*PROVIDED MATERIAL*:
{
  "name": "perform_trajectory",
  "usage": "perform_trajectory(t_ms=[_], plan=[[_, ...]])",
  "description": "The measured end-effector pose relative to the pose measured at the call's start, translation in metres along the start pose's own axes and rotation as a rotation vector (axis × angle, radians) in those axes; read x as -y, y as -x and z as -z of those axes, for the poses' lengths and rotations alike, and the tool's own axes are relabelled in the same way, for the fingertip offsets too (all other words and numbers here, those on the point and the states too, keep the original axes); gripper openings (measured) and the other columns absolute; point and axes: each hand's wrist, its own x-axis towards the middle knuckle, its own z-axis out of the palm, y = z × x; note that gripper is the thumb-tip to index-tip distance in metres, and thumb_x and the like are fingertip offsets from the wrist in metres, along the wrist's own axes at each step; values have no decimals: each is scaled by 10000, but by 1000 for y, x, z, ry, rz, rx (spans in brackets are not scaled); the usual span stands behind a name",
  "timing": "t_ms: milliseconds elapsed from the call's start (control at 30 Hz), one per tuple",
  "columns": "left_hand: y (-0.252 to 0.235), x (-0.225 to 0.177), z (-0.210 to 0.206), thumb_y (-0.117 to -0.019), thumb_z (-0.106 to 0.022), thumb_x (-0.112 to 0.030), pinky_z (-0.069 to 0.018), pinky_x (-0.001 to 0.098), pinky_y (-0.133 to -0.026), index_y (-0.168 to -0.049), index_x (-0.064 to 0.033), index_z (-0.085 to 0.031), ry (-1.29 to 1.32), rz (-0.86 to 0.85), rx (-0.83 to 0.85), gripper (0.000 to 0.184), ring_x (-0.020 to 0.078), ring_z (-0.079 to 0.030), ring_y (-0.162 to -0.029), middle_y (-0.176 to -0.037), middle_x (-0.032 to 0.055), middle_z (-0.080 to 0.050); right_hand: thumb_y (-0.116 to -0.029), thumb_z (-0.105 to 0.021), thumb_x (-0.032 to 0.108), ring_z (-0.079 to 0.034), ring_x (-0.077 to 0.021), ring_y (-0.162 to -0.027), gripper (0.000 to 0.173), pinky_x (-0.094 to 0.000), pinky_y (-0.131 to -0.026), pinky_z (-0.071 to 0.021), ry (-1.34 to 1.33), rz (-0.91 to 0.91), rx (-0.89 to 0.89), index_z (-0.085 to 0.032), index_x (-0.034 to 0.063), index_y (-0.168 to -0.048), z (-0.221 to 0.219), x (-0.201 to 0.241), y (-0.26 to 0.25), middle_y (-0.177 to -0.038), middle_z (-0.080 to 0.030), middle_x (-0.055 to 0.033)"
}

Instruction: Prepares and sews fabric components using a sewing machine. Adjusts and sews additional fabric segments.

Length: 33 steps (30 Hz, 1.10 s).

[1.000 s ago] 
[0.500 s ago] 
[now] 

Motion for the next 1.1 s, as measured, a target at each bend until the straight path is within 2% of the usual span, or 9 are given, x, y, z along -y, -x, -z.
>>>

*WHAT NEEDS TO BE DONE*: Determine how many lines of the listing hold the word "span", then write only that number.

*YOUR RESPONSE*: 2